══ Dataset excerpt ══

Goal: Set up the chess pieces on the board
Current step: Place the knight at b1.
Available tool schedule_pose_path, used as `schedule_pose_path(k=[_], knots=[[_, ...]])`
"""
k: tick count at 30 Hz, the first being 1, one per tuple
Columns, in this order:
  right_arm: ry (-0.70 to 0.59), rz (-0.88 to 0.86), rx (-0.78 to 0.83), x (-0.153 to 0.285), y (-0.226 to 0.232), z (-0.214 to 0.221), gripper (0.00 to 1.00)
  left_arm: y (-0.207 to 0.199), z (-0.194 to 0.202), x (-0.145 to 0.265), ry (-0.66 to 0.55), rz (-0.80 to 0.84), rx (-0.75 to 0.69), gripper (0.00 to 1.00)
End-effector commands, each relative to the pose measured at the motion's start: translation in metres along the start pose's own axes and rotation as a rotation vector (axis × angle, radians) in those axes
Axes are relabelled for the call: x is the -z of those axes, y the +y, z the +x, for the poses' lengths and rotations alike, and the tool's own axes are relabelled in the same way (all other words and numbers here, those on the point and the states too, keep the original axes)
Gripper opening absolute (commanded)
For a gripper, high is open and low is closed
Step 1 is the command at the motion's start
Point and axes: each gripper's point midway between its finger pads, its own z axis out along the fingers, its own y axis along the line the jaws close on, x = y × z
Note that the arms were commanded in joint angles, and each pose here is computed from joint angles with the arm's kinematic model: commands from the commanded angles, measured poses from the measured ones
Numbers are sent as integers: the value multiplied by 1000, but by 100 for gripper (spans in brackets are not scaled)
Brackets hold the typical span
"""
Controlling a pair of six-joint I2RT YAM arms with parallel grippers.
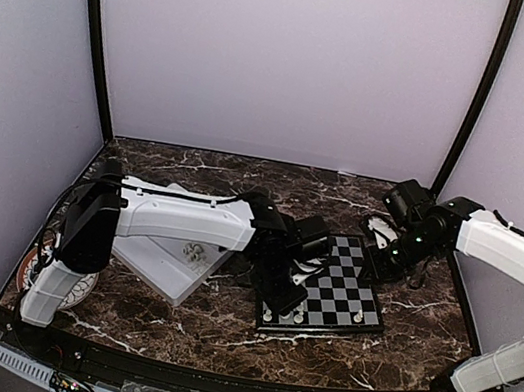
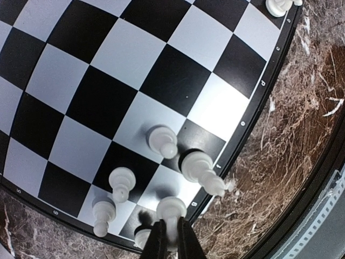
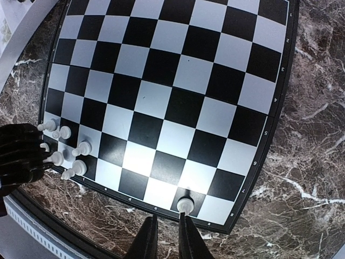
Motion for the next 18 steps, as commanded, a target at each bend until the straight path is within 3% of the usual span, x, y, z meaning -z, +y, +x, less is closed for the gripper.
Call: schedule_pose_path(k=[1, 18], knots=[[-18, -2, 8, 2, -1, -1, 16, -2, 8, -6, 29, 0, 15, 0], [-17, -7, -2, 1, 0, 1, 16, -3, 8, -12, 33, 7, 27, 8]])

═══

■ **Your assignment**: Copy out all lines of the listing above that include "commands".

■ **Result**:
End-effector commands, each relative to the pose measured at the motion's start: translation in metres along the start pose's own axes and rotation as a rotation vector (axis × angle, radians) in those axes
Note that the arms were commanded in joint angles, and each pose here is computed from joint angles with the arm's kinematic model: commands from the commanded angles, measured poses from the measured ones

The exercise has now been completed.